Both maritime police and military authorities in Gangwon Province alerted Cheong Wa Dae the moment the fishing boat laden with North Koreans docked in Samcheok on Saturday. The defense minister and chairman of the Joint Chiefs of Staff held an emergency meeting the same morning because they were fully aware that the boat had slipped undetected through South Korean defenses. But two days later, the Defense Ministry lied to reporters that the boat had been "intercepted" "near" Samcheok. At that point maritime police had already said that the fishing boat had docked in Samcheok. When asked why the accounts differed, the ministry said it did not know what the maritime police said.
Cheong Wa Dae staff were present when the Defense Ministry gave that account, but nobody bothered to correct the ministry. Cheong Wa Dae had received a detailed briefing two days earlier from maritime police. Did Cheong Wa Dae in fact tell the military to lie? When controversy erupted over the discrepancy, it tried to downplay the whole thing by claiming that it really does not matter.
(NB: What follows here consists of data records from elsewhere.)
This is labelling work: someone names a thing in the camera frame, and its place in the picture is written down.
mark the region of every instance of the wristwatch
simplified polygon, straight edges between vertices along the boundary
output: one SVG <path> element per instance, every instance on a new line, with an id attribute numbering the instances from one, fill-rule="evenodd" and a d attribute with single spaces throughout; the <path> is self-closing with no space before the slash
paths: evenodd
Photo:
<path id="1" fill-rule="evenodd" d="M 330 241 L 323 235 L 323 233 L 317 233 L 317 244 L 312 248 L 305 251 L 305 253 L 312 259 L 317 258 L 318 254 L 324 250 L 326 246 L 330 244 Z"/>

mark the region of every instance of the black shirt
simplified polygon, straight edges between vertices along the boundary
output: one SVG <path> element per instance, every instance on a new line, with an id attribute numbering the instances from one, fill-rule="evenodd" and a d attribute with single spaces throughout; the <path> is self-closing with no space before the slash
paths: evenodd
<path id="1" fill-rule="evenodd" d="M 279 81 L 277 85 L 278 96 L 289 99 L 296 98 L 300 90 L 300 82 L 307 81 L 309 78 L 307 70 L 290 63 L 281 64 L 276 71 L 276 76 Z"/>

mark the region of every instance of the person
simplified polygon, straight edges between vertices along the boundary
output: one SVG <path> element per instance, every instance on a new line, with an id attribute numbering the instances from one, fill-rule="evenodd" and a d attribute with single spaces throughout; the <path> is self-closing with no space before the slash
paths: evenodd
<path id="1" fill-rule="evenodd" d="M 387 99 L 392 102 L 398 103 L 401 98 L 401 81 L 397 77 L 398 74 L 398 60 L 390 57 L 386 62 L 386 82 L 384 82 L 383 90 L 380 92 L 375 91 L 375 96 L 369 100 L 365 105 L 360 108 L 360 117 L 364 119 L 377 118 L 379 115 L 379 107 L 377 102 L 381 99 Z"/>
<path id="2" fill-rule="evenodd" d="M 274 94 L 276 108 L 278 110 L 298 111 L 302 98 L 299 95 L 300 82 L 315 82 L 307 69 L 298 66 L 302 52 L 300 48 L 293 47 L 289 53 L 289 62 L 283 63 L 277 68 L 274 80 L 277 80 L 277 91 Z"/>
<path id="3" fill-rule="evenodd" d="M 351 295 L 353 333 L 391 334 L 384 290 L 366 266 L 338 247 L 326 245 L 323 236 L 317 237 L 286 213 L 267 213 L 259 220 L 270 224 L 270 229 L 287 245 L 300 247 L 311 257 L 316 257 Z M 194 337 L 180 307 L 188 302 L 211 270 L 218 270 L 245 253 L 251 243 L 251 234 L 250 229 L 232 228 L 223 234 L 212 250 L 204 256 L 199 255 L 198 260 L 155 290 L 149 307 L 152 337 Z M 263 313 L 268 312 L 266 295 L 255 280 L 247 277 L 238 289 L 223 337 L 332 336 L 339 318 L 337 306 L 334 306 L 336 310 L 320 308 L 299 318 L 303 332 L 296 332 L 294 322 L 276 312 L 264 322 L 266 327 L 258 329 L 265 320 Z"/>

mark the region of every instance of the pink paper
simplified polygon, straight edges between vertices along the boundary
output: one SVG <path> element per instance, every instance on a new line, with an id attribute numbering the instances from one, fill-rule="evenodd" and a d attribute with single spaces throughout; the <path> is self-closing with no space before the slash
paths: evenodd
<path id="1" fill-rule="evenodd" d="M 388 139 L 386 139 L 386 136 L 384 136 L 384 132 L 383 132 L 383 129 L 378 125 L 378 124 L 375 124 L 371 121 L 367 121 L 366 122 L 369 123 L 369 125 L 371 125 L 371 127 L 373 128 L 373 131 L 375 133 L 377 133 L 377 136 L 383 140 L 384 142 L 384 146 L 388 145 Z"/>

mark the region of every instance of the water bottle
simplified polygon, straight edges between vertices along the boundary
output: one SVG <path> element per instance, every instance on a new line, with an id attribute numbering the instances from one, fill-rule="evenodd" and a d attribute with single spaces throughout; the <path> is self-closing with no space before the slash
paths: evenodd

If the boat had drifted, like the government claimed, then its crew could not be said to be defecting. But they docked in Samcheok, and the crew probably did intend to defect. Did the government claim the boat was drifting because it is scared of angering North Korea? The North Koreans risked their lives by sailing 800 km down the East Sea. A Cheong Wa Dae official said, "If all four came down with the intention to defect, inter-Korean relations would have become very tense after the media coverage." So instead these brave defectors were treated as mere headaches by the government, and two of the four were sent back to the North following a two-hour interrogation.
It is also baffling that the maritime police did not inform the military, which has control over them, while briefing Cheong Wa Dae officials. The 23rd Army Division command the maritime police and Navy in the event of an emergency, but they were the last to be briefed. This shows how national defense has become lowest priority as the government is more interested in getting on North Korea's good side than in protecting South Koreans.
[Anti-Moon] [Conservatives]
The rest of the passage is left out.